Strategy and Risk Oversight
Board’s Oversight of Strategy and Capital Deployment
The Board’s roleBoard regularly discusses our strategy in light of company performance, developments in the rapidly changing healthcare industry and the general business and global economic environment, and reviews and approves our capital deployment, including dividends, share repurchase plans and significant acquisitions. At two of its in-person meetings each year, the Board conducts dedicated strategy sessions with in-depth discussions with senior management on the healthcare industry and environmental factors and reviews specific businesses and new business opportunities. These strategy sessions have included external speakers such as business partners and advisors, as well as off-site visits to company facilities and customer locations. The Board also discusses risks related to our strategies, including those resulting from possible competitor, customer and supplier actions, the changing healthcare environment and new technologies. The collective backgrounds, skills and experiences of our directors, including broad healthcare experience, contribute
to robust discussions regarding strategic planning and risk oversight.
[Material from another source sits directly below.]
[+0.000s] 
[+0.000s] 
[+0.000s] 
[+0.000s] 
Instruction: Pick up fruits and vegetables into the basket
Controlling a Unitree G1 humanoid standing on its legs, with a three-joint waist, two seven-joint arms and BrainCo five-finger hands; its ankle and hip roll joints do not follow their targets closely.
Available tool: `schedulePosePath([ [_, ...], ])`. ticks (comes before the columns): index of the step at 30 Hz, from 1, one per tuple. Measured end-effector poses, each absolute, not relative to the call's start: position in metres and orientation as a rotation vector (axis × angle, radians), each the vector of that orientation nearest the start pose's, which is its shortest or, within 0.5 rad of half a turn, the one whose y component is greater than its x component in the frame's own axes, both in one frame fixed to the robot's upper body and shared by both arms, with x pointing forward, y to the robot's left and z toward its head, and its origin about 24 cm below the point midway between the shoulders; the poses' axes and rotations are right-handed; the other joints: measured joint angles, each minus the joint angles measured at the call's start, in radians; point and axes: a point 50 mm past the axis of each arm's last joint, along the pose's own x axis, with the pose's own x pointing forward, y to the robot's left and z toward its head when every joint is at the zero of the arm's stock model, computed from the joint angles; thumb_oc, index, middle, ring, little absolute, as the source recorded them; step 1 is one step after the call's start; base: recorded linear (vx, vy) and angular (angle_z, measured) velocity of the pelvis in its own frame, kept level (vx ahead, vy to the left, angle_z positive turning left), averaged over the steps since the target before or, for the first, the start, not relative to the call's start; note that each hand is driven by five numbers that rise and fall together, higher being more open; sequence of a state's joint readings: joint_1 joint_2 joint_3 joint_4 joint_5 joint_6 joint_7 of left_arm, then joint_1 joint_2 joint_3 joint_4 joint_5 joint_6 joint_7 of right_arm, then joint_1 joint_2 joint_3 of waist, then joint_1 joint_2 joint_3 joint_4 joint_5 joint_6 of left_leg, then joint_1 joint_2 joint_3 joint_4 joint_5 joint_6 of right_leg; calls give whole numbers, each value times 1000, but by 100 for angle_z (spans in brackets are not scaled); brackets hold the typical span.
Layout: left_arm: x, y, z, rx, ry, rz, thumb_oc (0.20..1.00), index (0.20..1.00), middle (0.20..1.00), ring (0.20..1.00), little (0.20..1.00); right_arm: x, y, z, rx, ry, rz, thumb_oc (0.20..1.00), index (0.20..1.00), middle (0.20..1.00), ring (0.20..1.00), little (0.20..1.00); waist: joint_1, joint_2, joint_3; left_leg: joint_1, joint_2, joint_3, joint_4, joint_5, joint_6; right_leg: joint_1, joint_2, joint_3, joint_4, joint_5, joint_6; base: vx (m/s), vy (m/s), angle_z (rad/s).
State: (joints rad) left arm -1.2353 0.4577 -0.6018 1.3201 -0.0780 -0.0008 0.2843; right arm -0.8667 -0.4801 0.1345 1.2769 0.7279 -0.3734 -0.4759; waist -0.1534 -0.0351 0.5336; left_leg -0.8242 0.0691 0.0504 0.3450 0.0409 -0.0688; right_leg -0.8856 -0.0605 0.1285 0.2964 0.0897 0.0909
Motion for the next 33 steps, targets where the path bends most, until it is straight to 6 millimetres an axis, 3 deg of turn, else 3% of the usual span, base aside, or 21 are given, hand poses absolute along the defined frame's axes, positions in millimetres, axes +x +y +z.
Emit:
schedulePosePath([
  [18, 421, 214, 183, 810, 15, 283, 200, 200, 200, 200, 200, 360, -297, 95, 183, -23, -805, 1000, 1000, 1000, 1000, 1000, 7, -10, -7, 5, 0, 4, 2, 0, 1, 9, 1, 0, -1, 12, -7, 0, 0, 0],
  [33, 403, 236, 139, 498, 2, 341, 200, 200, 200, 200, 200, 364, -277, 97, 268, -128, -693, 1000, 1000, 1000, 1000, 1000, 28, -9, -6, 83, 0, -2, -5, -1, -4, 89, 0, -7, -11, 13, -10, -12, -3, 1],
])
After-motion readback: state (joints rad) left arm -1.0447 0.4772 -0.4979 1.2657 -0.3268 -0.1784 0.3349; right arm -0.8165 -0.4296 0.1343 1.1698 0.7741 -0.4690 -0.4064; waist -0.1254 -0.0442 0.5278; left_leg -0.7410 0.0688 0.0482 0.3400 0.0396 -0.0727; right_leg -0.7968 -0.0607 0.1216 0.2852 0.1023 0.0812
As an example, our Board discussed the possible acquisition of the Patient Recovery Business from Medtronic plc over a number of meetings beginning in the fall of 2016, when we learned that these assets might be for sale. We devoted significant portions of two in-person Board meetings to a detailed review and discussion of the possible acquisition and related capital deployment, and had several Board updates between these meetings. The Board approved the acquisition at a special meeting in April 2017.
Board’s Role in Risk Oversight
Management has day-to-day responsibility for assessing and managing risks, and the Board is responsible for overseeing our policies and procedures for assessing and managing risk. Management is responsible for assessing and managing our exposures to risk on a day-to-day basis, including the creation of appropriate risk management policies and procedures. Management also is responsible for informing the Board of our most significant risks and our plans for managing those risks.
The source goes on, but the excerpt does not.